--- STORED DATA ---
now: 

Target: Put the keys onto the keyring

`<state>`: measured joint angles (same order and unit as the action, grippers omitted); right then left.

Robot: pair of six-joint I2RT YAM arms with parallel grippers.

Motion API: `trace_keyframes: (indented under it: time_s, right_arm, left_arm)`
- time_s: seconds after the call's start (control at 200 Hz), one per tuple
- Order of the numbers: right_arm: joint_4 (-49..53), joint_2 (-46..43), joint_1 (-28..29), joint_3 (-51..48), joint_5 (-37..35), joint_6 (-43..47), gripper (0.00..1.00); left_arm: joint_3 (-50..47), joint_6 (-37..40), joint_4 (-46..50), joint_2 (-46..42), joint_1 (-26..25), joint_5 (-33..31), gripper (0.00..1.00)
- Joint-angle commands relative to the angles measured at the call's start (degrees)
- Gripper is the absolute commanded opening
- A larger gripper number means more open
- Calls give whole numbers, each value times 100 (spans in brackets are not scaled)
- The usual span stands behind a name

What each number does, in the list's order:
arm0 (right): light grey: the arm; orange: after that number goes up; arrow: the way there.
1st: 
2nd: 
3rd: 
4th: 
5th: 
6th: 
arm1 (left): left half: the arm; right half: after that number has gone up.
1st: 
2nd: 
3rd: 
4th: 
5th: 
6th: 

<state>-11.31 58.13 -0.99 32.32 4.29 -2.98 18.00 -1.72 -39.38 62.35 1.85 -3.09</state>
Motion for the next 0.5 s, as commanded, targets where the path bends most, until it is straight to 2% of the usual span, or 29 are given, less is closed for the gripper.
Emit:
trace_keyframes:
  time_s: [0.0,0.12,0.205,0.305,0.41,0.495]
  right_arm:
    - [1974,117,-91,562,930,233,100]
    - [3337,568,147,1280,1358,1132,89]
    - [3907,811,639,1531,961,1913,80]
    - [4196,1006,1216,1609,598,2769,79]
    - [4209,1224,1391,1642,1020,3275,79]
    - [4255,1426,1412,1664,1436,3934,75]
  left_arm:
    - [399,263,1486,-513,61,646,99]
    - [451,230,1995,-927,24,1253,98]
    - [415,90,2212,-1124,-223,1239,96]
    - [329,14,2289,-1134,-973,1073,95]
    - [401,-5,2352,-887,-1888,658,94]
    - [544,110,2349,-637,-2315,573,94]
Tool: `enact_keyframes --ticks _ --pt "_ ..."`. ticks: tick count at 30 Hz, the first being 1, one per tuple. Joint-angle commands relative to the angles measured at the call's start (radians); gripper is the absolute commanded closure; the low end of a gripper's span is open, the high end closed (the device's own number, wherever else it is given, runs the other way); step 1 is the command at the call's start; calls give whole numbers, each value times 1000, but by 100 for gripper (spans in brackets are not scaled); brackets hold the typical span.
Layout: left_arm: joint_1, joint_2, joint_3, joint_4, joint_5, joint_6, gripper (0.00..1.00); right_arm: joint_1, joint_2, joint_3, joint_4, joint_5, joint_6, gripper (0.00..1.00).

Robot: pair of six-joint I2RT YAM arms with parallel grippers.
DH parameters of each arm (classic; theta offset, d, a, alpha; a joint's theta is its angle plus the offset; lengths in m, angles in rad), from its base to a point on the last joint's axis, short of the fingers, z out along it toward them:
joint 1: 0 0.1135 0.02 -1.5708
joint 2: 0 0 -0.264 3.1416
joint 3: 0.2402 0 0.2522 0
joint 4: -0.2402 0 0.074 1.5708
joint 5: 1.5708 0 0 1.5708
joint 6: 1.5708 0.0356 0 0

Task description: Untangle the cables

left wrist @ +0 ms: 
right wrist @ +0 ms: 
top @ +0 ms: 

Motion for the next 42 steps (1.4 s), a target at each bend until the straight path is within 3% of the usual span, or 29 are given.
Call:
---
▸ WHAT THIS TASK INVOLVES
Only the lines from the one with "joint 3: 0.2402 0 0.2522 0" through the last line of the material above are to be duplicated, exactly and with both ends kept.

▸ OUTPUT
joint 3: 0.2402 0 0.2522 0
joint 4: -0.2402 0 0.074 1.5708
joint 5: 1.5708 0 0 1.5708
joint 6: 1.5708 0.0356 0 0

Task description: Untangle the cables

left wrist @ +0 ms: 
right wrist @ +0 ms: 
top @ +0 ms: 

Motion for the next 42 steps (1.4 s), a target at each bend until the straight path is within 3% of the usual span, or 29 are given.
Call:

With this, the exercise has been completed.